◆ **Exercise instructions**: A single number is required: how many lines in the records below contain "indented".

◆ **Material supplied**:
====

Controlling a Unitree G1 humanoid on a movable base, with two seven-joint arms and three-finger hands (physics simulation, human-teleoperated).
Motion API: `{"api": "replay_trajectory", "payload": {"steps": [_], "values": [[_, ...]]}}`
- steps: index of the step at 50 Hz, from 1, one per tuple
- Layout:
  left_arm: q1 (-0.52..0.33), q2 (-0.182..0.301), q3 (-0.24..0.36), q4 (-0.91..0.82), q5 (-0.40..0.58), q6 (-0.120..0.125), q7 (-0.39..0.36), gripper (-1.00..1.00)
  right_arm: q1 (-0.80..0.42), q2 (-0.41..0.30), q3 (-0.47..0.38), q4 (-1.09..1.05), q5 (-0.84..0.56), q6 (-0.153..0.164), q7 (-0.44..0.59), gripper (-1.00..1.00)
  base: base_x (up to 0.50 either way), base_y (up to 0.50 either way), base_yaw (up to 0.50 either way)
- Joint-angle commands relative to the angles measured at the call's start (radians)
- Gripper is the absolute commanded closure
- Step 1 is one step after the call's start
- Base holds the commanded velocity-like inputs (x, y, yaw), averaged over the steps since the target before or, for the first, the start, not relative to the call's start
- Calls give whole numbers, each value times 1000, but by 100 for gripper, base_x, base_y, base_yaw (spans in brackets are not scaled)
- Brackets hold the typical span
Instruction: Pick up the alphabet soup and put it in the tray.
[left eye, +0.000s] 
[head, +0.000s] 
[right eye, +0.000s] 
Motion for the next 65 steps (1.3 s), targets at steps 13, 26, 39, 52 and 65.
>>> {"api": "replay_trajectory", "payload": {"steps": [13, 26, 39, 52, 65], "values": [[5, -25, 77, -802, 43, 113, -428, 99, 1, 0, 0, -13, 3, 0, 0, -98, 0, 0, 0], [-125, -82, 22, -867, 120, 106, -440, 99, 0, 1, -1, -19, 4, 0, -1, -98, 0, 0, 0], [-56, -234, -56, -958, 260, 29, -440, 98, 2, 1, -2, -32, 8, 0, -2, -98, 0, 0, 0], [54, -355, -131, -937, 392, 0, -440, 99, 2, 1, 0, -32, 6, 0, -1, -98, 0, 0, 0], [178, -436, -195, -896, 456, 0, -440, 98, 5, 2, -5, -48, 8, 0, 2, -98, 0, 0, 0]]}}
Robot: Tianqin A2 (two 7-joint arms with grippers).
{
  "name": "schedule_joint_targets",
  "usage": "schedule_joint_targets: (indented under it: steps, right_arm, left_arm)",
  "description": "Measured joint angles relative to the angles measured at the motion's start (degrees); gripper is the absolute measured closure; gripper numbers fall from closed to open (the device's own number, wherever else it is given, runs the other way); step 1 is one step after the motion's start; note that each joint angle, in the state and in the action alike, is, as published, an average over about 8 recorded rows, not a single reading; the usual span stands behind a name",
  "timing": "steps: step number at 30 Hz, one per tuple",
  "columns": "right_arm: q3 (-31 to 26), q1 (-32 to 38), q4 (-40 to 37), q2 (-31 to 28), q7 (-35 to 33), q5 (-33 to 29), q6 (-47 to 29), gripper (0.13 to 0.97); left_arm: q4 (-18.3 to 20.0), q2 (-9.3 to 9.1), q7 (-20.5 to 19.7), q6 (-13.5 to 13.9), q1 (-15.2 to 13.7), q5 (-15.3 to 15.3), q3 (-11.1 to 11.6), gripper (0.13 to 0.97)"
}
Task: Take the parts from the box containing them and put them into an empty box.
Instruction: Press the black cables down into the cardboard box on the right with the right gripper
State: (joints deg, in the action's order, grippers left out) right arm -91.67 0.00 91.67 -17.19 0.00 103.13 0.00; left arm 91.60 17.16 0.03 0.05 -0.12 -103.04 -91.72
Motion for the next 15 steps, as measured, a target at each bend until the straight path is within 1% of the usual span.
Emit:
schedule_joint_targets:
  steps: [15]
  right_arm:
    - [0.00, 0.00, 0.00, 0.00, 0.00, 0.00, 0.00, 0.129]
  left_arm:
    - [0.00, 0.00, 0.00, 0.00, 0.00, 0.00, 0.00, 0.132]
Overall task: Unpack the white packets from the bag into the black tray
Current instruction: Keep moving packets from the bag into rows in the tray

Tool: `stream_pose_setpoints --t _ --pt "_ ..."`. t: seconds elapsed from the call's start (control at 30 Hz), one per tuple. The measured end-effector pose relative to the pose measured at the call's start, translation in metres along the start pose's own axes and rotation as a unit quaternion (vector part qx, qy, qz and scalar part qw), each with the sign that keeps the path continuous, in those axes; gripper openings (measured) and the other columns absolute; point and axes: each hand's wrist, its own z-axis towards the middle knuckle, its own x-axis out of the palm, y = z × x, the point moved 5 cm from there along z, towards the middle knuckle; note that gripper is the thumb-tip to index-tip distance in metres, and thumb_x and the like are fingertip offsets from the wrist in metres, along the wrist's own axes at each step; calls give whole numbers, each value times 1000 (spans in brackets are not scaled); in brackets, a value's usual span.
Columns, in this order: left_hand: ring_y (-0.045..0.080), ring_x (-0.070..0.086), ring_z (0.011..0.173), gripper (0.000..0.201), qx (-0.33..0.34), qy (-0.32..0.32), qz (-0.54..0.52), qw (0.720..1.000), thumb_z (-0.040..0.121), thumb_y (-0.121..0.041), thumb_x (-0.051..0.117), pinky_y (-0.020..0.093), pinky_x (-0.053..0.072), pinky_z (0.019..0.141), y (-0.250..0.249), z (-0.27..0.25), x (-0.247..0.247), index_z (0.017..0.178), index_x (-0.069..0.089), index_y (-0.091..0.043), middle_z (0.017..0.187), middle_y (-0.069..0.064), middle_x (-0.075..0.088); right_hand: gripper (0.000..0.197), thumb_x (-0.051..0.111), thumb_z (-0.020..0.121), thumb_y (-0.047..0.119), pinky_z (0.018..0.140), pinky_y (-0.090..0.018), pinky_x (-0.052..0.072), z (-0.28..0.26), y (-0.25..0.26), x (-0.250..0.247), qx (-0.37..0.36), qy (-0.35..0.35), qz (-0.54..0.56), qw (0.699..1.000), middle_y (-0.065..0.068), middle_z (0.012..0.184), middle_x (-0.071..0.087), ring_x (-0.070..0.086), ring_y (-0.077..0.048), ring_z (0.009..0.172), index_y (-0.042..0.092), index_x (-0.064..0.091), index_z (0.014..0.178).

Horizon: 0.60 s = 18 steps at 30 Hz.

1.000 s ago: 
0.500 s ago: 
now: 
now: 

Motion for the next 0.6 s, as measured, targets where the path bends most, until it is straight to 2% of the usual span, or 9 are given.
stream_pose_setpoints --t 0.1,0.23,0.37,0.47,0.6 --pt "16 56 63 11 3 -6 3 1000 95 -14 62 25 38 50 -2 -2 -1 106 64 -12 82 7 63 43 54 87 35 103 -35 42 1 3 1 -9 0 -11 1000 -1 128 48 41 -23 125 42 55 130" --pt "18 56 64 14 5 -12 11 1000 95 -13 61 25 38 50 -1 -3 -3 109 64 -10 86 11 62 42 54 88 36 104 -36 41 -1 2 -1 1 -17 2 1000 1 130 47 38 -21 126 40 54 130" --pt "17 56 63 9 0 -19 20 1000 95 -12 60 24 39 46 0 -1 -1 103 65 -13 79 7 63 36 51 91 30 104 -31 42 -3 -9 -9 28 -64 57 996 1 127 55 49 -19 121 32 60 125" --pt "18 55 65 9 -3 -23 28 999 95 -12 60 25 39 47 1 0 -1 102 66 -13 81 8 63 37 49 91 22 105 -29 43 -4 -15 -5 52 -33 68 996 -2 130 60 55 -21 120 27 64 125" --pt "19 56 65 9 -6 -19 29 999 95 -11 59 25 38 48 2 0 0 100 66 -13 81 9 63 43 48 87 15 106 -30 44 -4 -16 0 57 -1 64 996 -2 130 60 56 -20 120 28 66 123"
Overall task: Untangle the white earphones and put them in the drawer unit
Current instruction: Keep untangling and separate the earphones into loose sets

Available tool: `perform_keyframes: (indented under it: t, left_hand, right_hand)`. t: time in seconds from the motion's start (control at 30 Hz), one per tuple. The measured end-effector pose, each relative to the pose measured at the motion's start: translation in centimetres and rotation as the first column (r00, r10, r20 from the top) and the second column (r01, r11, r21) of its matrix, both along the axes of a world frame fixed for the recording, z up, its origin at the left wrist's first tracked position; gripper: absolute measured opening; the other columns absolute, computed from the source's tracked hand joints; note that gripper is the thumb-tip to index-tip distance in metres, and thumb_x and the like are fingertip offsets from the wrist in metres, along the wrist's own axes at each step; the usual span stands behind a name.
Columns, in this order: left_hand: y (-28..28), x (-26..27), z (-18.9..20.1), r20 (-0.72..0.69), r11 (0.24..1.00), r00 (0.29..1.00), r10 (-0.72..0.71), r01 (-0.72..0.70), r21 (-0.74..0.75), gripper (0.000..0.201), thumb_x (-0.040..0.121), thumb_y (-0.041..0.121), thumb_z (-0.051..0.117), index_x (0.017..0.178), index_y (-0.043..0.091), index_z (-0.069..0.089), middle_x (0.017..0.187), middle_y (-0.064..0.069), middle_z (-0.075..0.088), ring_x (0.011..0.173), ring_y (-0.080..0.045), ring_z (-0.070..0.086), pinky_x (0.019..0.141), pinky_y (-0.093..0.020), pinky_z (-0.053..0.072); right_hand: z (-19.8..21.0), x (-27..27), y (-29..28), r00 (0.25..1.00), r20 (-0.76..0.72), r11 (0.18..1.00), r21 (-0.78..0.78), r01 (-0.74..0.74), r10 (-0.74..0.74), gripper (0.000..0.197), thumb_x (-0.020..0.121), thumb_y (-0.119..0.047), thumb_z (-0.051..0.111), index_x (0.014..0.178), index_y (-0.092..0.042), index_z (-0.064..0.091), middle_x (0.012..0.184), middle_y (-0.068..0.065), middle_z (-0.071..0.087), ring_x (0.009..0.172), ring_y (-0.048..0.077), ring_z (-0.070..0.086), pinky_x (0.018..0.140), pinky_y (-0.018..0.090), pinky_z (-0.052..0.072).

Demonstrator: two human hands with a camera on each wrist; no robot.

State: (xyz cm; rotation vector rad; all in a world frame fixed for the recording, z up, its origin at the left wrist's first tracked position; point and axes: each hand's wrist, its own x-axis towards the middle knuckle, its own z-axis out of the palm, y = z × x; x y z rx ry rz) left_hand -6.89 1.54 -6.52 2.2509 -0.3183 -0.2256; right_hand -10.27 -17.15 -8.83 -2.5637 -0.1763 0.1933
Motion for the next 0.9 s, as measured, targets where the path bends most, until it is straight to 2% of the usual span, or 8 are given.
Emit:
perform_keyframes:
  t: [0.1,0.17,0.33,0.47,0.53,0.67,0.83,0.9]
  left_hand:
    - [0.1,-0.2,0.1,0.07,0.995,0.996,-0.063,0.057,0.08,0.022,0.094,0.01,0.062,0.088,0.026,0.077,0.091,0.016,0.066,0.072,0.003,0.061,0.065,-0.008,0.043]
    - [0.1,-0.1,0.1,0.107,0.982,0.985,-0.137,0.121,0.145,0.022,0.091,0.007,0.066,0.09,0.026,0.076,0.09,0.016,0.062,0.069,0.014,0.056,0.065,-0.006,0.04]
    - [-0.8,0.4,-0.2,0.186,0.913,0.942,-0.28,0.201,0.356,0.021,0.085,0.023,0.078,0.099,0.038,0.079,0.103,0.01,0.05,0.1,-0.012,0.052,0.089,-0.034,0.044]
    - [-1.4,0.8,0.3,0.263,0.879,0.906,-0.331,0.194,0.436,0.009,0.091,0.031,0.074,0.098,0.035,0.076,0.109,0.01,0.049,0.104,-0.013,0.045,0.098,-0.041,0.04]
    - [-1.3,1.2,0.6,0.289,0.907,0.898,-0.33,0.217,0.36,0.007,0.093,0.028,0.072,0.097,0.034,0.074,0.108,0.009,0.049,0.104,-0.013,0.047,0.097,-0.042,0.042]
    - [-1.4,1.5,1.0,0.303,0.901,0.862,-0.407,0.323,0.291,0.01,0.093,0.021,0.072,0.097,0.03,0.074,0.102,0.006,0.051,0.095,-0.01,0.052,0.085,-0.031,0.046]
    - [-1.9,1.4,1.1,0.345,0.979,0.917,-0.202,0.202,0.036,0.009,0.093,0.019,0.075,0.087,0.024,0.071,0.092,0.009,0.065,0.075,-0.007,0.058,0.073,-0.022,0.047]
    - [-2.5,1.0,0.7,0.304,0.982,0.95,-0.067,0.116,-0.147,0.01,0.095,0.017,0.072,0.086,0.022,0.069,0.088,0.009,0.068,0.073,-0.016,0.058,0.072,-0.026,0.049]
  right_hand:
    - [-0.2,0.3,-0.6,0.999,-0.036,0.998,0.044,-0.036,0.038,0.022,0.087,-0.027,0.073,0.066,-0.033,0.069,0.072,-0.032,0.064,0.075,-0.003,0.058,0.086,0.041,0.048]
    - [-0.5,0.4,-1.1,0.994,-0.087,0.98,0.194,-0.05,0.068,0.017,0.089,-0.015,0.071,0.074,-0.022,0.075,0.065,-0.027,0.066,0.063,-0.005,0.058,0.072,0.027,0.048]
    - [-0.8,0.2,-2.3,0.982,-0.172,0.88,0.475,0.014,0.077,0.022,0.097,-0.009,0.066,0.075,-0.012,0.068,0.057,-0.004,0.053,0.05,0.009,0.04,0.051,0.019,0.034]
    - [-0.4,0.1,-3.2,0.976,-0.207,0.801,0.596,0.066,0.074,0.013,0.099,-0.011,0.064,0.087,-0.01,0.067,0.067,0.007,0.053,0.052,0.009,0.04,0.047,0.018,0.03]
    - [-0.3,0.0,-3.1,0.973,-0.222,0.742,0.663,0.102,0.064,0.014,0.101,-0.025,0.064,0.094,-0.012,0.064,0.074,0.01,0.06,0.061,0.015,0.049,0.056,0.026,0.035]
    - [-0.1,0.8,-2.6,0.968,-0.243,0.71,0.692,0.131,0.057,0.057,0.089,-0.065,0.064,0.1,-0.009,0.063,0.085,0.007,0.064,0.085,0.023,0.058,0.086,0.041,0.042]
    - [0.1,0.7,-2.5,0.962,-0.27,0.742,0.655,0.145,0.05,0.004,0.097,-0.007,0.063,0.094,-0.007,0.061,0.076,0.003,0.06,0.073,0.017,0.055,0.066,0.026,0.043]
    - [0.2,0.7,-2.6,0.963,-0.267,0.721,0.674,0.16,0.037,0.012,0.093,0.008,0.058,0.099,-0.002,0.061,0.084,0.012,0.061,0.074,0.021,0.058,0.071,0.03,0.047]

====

◆ **Response to this exercise**: 2